▸ Exercise prompt
As the answer, set down the lines below from the one containing "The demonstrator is" through the one containing "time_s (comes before", exactly and inclusively, and no others.

▸ Dataset extract
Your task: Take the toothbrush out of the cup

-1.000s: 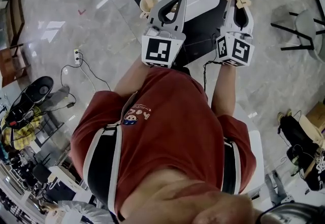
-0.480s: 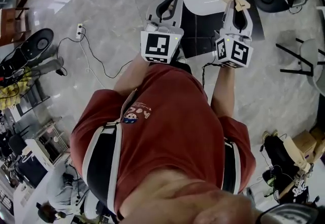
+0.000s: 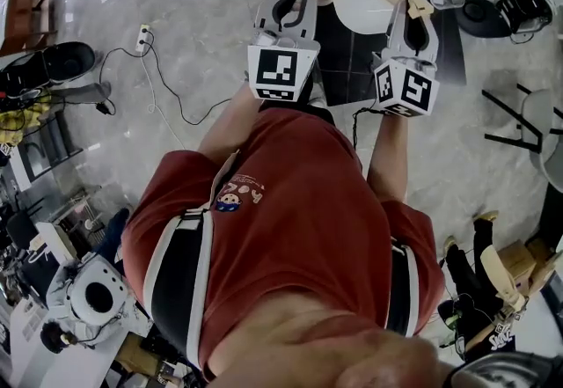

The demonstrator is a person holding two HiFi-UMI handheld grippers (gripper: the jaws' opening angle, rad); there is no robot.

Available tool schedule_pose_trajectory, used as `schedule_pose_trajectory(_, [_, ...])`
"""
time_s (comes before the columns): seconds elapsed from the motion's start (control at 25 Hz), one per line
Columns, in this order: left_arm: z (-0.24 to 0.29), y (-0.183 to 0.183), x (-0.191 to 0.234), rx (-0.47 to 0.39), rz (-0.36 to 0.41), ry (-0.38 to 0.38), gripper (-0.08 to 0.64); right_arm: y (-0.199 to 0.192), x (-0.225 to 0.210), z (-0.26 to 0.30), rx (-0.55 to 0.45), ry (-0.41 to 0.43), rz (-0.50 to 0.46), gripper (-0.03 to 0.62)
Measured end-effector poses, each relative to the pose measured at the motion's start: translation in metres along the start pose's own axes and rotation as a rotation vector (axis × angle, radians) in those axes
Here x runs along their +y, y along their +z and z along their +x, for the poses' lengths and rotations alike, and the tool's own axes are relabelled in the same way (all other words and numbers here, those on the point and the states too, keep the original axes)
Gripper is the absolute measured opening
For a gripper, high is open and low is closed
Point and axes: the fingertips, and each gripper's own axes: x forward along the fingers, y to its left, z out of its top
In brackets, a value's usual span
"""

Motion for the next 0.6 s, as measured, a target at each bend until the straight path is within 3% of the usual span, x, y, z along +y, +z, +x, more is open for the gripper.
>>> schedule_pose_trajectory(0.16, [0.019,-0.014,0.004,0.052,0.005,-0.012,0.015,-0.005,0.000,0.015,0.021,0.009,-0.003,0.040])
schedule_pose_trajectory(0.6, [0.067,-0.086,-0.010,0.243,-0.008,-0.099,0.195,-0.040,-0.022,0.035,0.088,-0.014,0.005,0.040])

▸ Output of the task
The demonstrator is a person holding two HiFi-UMI handheld grippers (gripper: the jaws' opening angle, rad); there is no robot.

Available tool schedule_pose_trajectory, used as `schedule_pose_trajectory(_, [_, ...])`
"""
time_s (comes before the columns): seconds elapsed from the motion's start (control at 25 Hz), one per line

The exercise is done, with nothing left to add.